More than 13,000 migrants have been dropped off in the streets of San Diego since Sept. 13 as a sudden surge of people from around the globe has shown up at the southern border. While San Diego has a well-oiled system to shelter asylum seekers, it has struggled to keep up as shelters reach full capacity. On Tuesday, the Board of Supervisors approved a $3 million infusion for local nonprofits serving migrants. “You can’t just leave people in the middle of the street,” said Supervisor Terra Lawson-Remer. A.P. | S.D. Union-Tribune
11.
California is experiencing an ADU revolution as more homeowners embrace the backyard cottages known as accessory dwelling units. In Williams Ranch, a master-planned community near Santa Clarita, about 20% of home buyers have selected floor plans that include ADUs, at an added cost of between $80,000 and $100,000. “For some buyers it’s really becoming a strategy, how to afford the home they want or maybe a little more home than they otherwise would have gotten,” said Daniel Faina, the chief marketing officer for the builder Williams Homes. Wall Street Journal
California archive
12.
In 1829, Mexican California deployed a small military contingent to subdue a band of rebellious Indians led by a young tribal chief named Estanislao near modern-day Modesto. When they made contact, according to a near-contemporary history, the Mexican commander Antonio Soto marched hotheadedly into a willow grove where the rebels were hidden only to meet a barrage of arrows, one of which pierced Soto’s right eye, killing him.
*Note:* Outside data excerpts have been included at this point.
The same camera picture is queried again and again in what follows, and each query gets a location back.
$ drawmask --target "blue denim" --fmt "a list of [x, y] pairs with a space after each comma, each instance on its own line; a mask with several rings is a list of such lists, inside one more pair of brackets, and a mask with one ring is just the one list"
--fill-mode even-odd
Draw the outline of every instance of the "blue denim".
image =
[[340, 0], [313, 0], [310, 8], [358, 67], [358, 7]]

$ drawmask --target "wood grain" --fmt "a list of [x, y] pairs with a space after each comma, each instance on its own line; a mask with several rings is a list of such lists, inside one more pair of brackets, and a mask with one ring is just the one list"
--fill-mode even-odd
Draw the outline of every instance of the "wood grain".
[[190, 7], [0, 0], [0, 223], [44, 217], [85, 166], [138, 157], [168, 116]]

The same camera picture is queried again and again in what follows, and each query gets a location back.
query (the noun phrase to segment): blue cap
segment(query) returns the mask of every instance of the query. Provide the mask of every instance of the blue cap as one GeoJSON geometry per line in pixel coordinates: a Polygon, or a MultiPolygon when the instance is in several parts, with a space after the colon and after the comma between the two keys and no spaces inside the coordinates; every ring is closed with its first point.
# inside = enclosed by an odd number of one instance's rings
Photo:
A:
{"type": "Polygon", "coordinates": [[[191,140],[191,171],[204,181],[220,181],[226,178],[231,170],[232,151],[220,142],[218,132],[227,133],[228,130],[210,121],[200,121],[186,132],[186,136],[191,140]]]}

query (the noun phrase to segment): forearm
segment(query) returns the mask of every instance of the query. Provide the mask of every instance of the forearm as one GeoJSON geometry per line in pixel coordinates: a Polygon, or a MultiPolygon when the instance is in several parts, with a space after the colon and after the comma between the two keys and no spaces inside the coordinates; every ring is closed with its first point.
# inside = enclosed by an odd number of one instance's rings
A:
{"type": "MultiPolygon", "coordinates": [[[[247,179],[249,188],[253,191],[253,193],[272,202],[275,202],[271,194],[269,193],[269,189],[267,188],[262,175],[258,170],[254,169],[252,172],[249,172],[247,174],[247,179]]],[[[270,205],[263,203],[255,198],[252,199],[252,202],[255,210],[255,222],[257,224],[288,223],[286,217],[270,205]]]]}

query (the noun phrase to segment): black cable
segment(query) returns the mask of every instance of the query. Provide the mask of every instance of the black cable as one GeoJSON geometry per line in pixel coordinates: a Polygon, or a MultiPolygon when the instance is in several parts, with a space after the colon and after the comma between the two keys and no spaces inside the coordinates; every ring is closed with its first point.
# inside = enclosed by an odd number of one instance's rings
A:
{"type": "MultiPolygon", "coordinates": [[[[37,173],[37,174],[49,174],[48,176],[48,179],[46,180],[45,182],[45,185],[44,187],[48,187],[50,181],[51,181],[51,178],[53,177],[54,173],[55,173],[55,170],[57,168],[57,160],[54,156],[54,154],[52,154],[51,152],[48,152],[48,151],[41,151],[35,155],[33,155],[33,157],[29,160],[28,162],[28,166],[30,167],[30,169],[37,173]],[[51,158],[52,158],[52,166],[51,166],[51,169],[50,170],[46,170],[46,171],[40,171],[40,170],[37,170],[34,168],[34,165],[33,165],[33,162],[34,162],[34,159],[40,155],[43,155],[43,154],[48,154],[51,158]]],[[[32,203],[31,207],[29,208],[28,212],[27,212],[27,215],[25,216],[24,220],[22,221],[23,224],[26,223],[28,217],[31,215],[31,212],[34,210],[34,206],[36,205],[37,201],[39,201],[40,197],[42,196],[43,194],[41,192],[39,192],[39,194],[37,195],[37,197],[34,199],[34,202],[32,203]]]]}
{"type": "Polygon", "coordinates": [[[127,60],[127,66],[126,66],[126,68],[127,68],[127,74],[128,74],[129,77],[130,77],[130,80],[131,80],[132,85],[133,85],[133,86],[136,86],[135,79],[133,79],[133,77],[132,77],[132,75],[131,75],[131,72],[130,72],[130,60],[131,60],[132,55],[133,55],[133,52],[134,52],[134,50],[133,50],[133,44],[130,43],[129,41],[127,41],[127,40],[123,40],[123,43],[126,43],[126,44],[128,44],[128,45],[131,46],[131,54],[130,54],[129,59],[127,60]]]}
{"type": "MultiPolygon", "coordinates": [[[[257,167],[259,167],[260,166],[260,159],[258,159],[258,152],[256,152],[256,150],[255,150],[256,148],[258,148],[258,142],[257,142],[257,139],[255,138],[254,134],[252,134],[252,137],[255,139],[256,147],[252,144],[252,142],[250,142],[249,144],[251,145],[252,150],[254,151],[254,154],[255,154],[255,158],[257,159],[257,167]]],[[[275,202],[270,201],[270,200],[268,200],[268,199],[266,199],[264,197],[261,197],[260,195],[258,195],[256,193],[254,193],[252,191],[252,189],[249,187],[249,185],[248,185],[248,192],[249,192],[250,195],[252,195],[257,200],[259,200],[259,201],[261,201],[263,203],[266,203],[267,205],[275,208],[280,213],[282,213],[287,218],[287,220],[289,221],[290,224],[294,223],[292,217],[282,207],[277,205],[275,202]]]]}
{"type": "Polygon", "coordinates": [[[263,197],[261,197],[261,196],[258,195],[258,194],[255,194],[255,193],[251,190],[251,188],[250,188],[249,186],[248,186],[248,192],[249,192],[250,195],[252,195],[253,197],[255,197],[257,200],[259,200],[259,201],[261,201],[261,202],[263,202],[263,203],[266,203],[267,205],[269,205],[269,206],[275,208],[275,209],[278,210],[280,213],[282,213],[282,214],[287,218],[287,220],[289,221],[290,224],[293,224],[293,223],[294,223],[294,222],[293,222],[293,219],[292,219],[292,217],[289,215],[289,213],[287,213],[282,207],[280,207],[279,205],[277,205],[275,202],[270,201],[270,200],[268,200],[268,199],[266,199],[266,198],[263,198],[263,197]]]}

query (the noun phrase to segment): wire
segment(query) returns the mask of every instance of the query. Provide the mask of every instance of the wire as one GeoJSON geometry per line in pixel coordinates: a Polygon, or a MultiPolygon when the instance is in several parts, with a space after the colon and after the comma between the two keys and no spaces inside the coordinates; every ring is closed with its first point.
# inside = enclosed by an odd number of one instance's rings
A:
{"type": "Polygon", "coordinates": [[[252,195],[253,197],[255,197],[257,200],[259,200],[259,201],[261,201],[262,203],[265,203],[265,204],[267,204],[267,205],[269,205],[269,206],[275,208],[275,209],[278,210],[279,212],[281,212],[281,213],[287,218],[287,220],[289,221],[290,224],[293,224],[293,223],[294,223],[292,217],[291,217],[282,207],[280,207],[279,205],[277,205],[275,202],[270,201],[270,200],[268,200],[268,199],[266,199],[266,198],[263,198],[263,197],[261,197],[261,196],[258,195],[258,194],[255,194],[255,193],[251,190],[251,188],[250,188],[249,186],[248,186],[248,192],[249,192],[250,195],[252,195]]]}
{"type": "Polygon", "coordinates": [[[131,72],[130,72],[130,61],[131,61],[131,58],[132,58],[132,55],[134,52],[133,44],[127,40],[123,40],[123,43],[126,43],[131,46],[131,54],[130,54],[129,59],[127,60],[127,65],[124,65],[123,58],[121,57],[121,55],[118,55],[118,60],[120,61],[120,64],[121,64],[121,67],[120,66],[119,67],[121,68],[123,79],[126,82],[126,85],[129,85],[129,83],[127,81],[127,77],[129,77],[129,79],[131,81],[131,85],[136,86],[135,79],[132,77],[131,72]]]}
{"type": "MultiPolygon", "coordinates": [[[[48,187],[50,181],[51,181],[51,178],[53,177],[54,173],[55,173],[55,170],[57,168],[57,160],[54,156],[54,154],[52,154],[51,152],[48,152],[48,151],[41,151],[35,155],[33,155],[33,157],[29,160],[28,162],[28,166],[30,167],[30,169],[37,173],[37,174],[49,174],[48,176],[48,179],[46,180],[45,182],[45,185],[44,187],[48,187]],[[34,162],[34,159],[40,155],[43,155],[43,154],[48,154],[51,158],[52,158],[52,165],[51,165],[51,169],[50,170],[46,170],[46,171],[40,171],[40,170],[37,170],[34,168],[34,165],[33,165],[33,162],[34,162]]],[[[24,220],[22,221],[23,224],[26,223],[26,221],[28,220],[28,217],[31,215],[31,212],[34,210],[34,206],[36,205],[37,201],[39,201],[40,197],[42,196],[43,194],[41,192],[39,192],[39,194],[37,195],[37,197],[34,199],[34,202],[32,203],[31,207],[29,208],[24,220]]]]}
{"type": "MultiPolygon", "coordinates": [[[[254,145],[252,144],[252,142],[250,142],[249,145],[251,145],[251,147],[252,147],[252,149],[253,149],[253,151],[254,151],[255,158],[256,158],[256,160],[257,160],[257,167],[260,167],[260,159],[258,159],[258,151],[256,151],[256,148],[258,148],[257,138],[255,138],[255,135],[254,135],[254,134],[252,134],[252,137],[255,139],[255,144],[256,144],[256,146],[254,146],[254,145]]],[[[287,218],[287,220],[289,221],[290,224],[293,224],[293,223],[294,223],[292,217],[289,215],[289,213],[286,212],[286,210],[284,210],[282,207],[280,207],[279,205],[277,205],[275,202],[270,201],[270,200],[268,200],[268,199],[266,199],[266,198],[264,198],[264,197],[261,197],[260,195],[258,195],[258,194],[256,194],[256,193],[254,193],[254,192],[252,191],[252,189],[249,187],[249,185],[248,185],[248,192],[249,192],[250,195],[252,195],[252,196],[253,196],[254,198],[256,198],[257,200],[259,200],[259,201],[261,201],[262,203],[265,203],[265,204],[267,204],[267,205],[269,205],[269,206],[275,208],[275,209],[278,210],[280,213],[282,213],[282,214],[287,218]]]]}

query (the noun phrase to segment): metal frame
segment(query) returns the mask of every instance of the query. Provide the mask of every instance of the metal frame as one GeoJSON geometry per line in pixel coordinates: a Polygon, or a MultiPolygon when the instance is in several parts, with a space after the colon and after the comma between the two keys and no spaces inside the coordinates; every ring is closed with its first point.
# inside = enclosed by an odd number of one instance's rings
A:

Six months after the failed foray, the Mexicans tried again with a larger force of more than 100 fighters, who amassed on the river bank opposite the insurgents’ camp. They fired a cannon and stormed the beach, but after hours of indecisive battle they were forced again to retreat in humiliation.
Days later, the presidios of both San Francisco and Monterey dispatched a third force, said to be the largest so far assembled in California. It was heavily armed and numbered more than 150 men under the command of Lieutenant Mariano Guadalupe Vallejo, the Californio who would later found Sonoma and help write the California Constitution. Again, the Indians responded fiercely, raining arrows and temporarily beating the Mexicans back. But the rebels were outmatched. Those who avoided capture fled to a village about 10 miles away. When Vallejo’s fighters caught up, they began a “merciless slaughter,” according to accounts cited by the historians Thorne Gray and Jack Brotherton. They shot three elderly Native women and hanged nine men and women from the trees.
The rebels were defeated, but their uprising aroused a Native resistance in the San Joaquin Valley that lasted more than a decade. By the 1840s, Indian raids not only made Mexican operations in the valley intolerable, wrote the historian Sherburne Cook, but “they had also actually begun to drive in the Spanish frontier.” But everything changed in 1848, as the world rushed into California upon news of gold on the American River. Over the next two decades, the Americans took over and tore California’s tribal communities from their ancestral lands, forcing them onto five reservations established across the state.
Details are scant about the Indian leader Estanislao. He is said to have been born in 1798 to the Lakisamni tribe, part of the Yokuts ethnic group estimated to have once numbered in the tens of thousands. He was a mule breaker who spoke Spanish and was educated at Mission San José. One of Soto’s men described him as a tall, muscular figure “with a head of heavy hair and a heavy beard on his face.” After Estanislao’s defeat, Mexican histories say, he sought sanctuary at the mission and died 10 years later of smallpox. Folklore has him living out his days along the river where he had defied a nation.
When the explorer John C. Fremont mapped California in 1844, he labeled that river “Stanislaus,” anglicizing the name of the legendary Indian warrior. Stanislaus in turn became the name adopted by the surrounding county, a national forest, and a public university.